"Gestrandet" - Filmveranstaltung zur Integration geflüchteter Menschen

Filmtheater
Termine: 
Mittwoch, 17.05.2017 - 19:00
Länge: 
80 Minuten
FSK: 
ab 0 Jahre

Eintritt frei!

Die Ehrenamtskoordinatorin der Stadt Bramsche, Maria Stuckenberg, und der Universum e.V. möchten alle Ehrenamtlichen und Hauptamtlichen, die in Bramsche und den benachbarten Kommunen Flüchtlings- und Migrationsarbeit leisten, Interessierte Bürger*innen, Politiker*innen und Presse sehr herzlich zu diesem Film der Regisseurin Lisei Caspers, einladen.

Frau Caspers, die gebürtig aus Ostercappeln stammt, wird selbst bei der Filmvorführung anwesend sein und nach dem Film für Fragen zur Verfügung stehen. Auch  der Bürgermeister der Stadt Bramsche, Heiner Pahlmann und der Leiter der Flüchtlingsunterkunft in  Bramsche Hesepe, Klaus Dierker, freuen sich darauf, zu diesem wichtigen Thema mit dem Publikum in Kontakt zu treten.

Zum Film:Das Jahr 2014 beginnt für die Bewohner von Strackholt mit einer ungewöhnlichen Nachricht: Eine kleine Gruppe eritreischer Flüchtlinge ist in dem 1500-Seelen-Dorf „gestrandet“. 20 km von Aurich, inmitten der ostfriesischen Leere, sollen die Neuankömmlinge den Ausgang ihres Asylverfahrens abwarten. Helmut, ein pensionierter Schuldirektor und Christiane, eine Journalistin, nehmen sich der fünf Männer an. Mit Deutschunterricht, Ämtergängen und selbstgebackenem Kuchen versuchen sie, ihnen den Neuanfang in der fremden Umgebung zu erleichtern. Die Flüchtlinge nehmen das Hilfsangebot mit großem Elan an. Doch mit jedem Tag treten neue Konflikte auf, denn die Mühlen der Behörden mahlen langsam und die tägliche Ungewissheit zerrt an den Nerven aller Beteiligten.
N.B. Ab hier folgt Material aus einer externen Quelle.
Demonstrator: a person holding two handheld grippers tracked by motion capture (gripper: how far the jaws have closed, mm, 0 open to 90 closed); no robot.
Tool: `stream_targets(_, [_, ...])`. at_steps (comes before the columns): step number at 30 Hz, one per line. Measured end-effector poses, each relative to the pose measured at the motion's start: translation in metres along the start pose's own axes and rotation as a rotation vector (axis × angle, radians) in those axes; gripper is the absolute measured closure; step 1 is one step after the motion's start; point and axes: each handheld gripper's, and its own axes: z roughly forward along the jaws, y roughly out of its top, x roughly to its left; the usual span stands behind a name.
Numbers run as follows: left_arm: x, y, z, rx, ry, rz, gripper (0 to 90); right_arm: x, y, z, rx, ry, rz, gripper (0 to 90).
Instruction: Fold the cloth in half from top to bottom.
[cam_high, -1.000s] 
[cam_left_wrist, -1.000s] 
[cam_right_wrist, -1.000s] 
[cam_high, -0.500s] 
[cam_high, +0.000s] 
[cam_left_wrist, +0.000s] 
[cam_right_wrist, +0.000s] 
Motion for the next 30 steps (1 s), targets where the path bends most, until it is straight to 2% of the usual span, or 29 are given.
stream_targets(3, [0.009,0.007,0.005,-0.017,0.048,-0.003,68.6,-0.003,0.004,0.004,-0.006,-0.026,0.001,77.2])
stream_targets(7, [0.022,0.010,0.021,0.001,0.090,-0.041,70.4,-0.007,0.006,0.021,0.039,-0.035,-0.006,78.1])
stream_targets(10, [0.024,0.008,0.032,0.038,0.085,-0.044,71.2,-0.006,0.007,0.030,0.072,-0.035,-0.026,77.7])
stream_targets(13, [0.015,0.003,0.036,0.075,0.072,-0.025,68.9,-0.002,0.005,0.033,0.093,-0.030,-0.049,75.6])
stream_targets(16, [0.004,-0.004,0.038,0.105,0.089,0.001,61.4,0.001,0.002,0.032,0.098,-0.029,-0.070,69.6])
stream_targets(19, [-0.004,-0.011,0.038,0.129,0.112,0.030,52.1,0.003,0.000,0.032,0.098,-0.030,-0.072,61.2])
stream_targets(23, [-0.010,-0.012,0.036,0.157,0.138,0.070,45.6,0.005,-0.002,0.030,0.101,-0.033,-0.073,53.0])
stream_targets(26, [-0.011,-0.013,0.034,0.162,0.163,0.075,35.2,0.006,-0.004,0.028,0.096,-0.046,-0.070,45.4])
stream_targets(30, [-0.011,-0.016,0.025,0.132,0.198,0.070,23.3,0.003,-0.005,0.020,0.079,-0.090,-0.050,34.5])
Die junge Regisseurin Lisei Caspers wurde 2007 beim Internationalen Filmfestival Hannover für ihren Dokumentarfilm „Grenzgebiet – Spiritual Healing” mit dem „Deutschen Nachwuchsfilmpreis” und eine Patenschaft durch den Produzenten Peter Rommel (u.a. „Sommer vorm Balkon”, „Alphabet”) ausgezeichnet. Daraus entwickelte sich eine langjährige Zusammenarbeit, die nach „Fragments of Palestine” (2011) nun mit „Gestrandet” fortgeführt wird. Anfang 2014 erfährt Lisei Caspers, dass eine Gruppe eritreischer Flüchtlinge in der Nähe ihres Heimatdorfes untergebracht wird. Sie beschließt den Weg der Asylbewerber filmisch zu begleiten. Mit GESTRANDET ist ihr ein eindringlicher Film gelungen, der nicht nur die Nöte der Asylbewerber und die Sorgen der ehrenamtlichen Betreuer schildert, sondern auch zeigt, wie beide Seiten voneinander lernen und zu einem größeren Verständnis gelangen.